• **REQUIREMENT**: Filter this material down to the lines that contain the string "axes", and return those lines.

##### GIVEN INFORMATION #####

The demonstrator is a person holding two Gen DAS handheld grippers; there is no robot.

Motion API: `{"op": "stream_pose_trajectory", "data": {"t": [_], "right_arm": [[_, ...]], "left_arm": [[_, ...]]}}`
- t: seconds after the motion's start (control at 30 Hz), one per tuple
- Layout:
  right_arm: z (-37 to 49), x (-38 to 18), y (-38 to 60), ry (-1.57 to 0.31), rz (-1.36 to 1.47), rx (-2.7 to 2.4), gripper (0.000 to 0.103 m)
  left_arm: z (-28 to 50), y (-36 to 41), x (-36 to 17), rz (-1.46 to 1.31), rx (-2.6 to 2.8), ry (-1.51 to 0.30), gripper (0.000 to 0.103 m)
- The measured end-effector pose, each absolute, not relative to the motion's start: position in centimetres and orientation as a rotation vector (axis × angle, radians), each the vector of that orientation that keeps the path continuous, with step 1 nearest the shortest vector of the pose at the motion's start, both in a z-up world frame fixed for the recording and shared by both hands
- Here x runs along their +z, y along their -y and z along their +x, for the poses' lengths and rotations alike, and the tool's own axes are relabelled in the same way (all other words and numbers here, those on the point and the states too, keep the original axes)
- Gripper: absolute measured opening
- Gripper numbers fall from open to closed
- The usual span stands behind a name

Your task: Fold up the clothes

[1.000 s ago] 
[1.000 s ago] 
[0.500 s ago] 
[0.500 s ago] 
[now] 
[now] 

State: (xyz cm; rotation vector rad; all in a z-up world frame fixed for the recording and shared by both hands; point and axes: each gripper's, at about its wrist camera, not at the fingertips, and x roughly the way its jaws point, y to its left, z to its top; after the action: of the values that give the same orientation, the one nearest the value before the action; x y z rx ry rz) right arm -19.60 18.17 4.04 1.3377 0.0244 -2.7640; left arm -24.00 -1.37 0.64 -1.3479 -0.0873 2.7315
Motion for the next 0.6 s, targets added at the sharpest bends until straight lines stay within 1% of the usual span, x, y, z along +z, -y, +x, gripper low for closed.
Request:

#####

• **WRITTEN SOLUTION**:
- Here x runs along their +z, y along their -y and z along their +x, for the poses' lengths and rotations alike, and the tool's own axes are relabelled in the same way (all other words and numbers here, those on the point and the states too, keep the original axes)
State: (xyz cm; rotation vector rad; all in a z-up world frame fixed for the recording and shared by both hands; point and axes: each gripper's, at about its wrist camera, not at the fingertips, and x roughly the way its jaws point, y to its left, z to its top; after the action: of the values that give the same orientation, the one nearest the value before the action; x y z rx ry rz) right arm -19.60 18.17 4.04 1.3377 0.0244 -2.7640; left arm -24.00 -1.37 0.64 -1.3479 -0.0873 2.7315

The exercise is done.